If At First You Don't Succeed

 

As a small child, I lived in a world of continuous invention. Nothing my family ate, wore, read, thought, or slept in could be remotely described as "normal," "cookie cutter" or "readymade." We lived on a tugboat instead of in a house. My mother decorated the ship's head with a bolt of paisley cloth, laminating it over every square inch, including the inside of the claw-footed tub. There was some fabric left over, so we all ended up with clothes that matched the bathroom.

Shortly after my brother Din was born, my father was hired as the design director for Jack in the Box and we moved to San Diego for six months, where the paisley-clad four of us zoomed around town on a baby-blue Vespa. Gene Allen would have loved it. At night, we watched Star Trek in its original run, a program that excited my dad about the way the world was turning out, until the show was suddenly canceled. A lot of things my dad got excited about would be suddenly canceled.

My parents split up when I was five. We had come back from San Diego and settled again in Portland. My mother kept us kids, along with the graphic design business she and my dad started (and which she still runs today, 30-some years later), while my father abruptly moved to New York City with a modern dancer named Barbara.

I'm sure there was ill feeling around the fact that before the ink had dried on the divorce papers my father essentially ran off with a hoofer. But it wasn't an acrimonious divorce. My mother, one of the steadiest and calmest individuals I've ever met, seemed relieved to have gotten off the Morgan ride after the first couple of hair-raising loop-the-loops. "It's impossible to stay mad at Morgan," she says now. "Everything he does is well-meaning. It's just that he's -- " she throws up her hands -- "he's Morgan."

I know what she means: Complaining about my father's vagaries would be like complaining that Yogi Berra doesn't make sense when he talks. When someone's flaws are also their defining and most seductive characteristics, you just have to accept the consequences.

"He holds 11 patents and has burned through several million dollars of other people's money."

The futurist, universe-shaping elements of my father's creative output had been growing ever since he took a college class from a disciple of the iconoclastic futurist Buckminster Fuller. In the weeks before Barbara and Morgan blew out of Portland, they lived in a one-room apartment in a building slated for demolition. In a fit of creativity, he delineated the future of mankind and the universe on the apartment walls. "I drew a dome around the moon and began to map out the parsing and cutting up of the sun for energy extraction," he remembers. "I converted the sun into a combustion engine and the whole solar system into a vehicle, then spelled out the chain reaction of humans as they moved though the galaxy, eventually consuming it." He also included a detailed description of what is now called nanotechnology, based on self-modifying DNA. A few days later, he and Barbara were watching the Apollo astronauts land on the moon from a borrowed apartment in New York.

Broke, Morgan wangled a job at JFN, then one of the world's largest corporate planning firms.

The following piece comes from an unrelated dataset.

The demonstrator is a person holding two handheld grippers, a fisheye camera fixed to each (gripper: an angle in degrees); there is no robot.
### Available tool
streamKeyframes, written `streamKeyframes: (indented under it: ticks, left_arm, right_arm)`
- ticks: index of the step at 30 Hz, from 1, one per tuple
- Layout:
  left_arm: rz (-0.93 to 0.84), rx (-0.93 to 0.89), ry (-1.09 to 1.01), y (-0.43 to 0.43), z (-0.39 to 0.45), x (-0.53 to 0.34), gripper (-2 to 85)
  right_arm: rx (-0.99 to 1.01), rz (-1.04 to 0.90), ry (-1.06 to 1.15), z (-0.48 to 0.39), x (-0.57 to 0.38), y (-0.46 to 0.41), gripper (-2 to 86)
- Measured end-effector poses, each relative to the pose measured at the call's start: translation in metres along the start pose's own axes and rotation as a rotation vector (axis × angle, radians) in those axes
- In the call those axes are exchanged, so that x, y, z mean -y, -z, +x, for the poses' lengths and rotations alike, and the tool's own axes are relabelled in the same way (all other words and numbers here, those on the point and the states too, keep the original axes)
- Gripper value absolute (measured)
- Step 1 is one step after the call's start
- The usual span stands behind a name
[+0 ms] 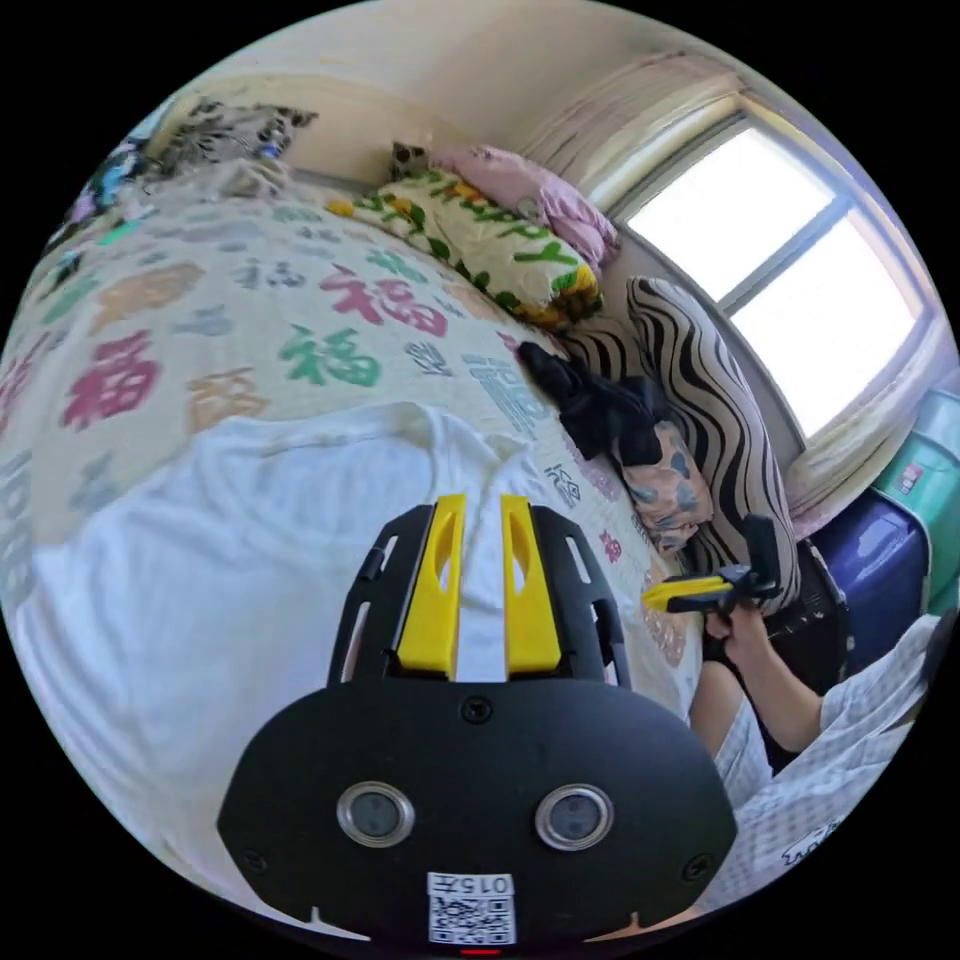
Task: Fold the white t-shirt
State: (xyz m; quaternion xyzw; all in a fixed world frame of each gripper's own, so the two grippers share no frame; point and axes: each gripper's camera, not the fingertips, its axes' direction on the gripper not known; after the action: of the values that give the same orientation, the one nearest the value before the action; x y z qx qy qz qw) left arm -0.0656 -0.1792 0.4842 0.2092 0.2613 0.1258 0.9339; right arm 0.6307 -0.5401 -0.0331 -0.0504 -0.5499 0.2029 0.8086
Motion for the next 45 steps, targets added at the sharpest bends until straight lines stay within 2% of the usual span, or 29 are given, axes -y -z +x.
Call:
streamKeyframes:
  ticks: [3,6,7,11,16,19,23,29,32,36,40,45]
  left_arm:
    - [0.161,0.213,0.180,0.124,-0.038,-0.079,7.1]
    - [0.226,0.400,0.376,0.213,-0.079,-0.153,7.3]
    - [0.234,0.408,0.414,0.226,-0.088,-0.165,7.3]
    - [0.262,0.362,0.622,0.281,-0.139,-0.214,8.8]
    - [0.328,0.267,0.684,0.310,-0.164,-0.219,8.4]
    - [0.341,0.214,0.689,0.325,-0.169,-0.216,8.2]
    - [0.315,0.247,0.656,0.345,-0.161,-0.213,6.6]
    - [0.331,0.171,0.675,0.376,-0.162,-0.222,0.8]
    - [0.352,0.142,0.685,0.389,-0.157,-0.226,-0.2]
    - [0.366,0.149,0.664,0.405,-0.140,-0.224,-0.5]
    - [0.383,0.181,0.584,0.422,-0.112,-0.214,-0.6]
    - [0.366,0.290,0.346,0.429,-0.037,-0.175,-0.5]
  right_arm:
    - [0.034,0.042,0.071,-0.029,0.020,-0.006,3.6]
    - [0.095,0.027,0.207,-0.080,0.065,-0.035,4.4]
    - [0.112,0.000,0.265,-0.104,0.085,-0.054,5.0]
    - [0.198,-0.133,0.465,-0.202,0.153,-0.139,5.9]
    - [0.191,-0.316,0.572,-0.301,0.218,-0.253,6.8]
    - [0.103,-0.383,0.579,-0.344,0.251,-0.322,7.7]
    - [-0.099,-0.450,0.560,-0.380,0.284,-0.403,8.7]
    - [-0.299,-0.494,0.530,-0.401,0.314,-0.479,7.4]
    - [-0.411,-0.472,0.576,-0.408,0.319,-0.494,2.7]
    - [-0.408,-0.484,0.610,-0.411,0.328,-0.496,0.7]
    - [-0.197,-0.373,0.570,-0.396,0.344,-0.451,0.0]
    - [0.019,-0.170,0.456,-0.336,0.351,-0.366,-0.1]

When you're in your early twenties and your secret goal is nothing less than the colonization of space, it's easy to exude more confidence in the corporate world than one's experience warrants. The president of JFN, Doug Nicholson, was impressed enough to take a huge chance on Morgan, making him lead designer on the firm's top project: the trading floors for Salomon Brothers' new offices at No. 1 New York Plaza. "I was terrified," my dad recalls.

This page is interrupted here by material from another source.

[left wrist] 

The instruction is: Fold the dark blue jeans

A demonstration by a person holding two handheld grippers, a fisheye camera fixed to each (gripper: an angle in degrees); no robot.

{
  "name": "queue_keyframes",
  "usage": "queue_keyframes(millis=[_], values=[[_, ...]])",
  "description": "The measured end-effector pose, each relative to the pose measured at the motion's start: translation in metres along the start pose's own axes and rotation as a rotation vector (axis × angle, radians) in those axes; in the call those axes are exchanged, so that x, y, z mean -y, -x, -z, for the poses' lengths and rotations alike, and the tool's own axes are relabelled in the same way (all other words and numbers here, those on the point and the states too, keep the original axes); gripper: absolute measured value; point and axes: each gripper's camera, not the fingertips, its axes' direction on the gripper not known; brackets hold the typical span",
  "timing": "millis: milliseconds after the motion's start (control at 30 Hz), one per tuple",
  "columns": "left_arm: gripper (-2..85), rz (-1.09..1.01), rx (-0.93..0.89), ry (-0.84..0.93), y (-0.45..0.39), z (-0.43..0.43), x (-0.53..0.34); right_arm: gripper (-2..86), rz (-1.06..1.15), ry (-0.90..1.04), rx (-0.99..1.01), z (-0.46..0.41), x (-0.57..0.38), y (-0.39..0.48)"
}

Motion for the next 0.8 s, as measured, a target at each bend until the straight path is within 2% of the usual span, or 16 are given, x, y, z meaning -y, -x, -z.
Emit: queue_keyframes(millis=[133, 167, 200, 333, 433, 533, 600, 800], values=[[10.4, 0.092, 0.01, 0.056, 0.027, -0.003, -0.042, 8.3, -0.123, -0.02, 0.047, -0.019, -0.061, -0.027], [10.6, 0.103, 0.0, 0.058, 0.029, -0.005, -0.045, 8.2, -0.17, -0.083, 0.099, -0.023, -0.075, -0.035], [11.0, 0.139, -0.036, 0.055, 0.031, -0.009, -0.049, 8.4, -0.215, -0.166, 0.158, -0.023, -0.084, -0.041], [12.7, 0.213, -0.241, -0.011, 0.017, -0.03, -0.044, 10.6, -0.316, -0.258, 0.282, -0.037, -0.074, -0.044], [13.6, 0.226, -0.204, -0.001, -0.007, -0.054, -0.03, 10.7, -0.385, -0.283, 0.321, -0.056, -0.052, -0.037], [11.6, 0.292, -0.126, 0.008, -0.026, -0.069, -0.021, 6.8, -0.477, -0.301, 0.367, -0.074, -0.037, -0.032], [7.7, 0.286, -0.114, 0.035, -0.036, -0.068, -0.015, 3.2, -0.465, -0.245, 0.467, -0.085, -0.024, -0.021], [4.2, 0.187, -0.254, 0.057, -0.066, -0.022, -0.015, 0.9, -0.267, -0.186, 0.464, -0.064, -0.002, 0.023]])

Even now, when he speaks of his New York days he can't quite believe he pulled it off. But he did. At a time when interior design still meant specifying a desk, chair, and credenza out of a catalog, he designed what were probably the first true electronic work stations, modular units that integrated multiple phone lines and internal wiring for computer terminals. He was a phenom. In addition to designing futuristic furnishings, he was known around the office for hijacking meetings with his gripping monologues about the direction of technology. Buckminster Fuller himself once visited the office, and sat listening for over four hours to one of my father's visionary rants, from the miniaturization of electronics to noninvasive medical scanning devices.

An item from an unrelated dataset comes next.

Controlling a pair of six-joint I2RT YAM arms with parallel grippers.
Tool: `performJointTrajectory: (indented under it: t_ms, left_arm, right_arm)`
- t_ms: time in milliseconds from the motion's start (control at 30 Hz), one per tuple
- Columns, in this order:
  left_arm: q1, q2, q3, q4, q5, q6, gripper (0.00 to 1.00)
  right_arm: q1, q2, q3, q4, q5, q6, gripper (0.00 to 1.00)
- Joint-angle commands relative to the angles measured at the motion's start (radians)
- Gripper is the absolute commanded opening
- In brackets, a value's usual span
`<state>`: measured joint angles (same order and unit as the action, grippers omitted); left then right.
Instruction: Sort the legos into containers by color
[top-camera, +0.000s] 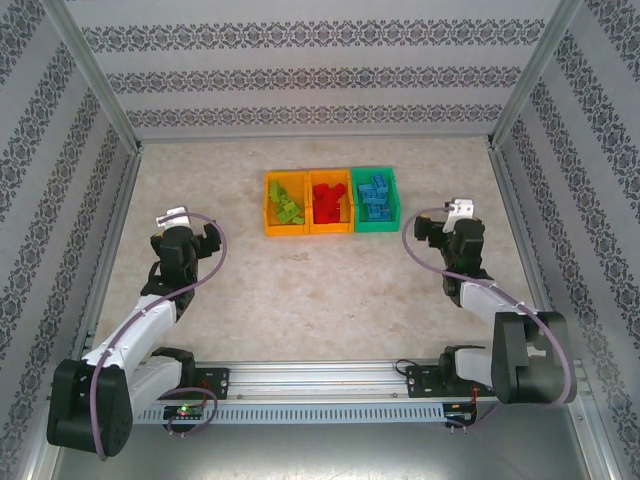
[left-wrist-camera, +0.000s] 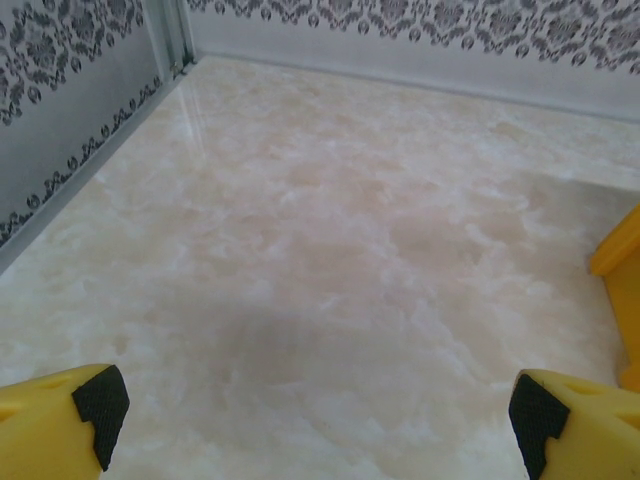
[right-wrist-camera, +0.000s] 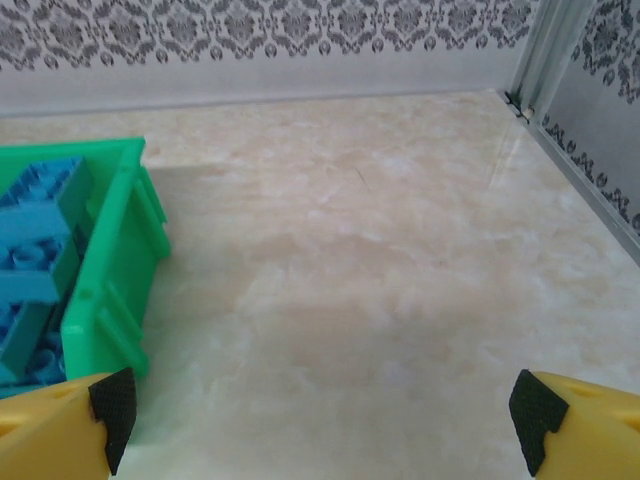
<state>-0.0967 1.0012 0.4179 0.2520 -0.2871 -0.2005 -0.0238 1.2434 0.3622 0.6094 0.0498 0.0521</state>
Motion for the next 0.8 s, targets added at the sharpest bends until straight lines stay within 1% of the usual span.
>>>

Brimming with arrogance and charm, my dad left JFN, and with funding supplied by Nicholson, started a spinoff called Symmetry Inc., where he was president and CEO. Symmetry was responsible for the design of a significant number of trading rooms between 1969 and 1971, including those of Oppenheimer, Lehman Bros., Morgan Stanley, and Merrill Lynch. In 1971 my dad received an award from Industrial Design Magazine for a fixed-base chair that could swivel in any direction.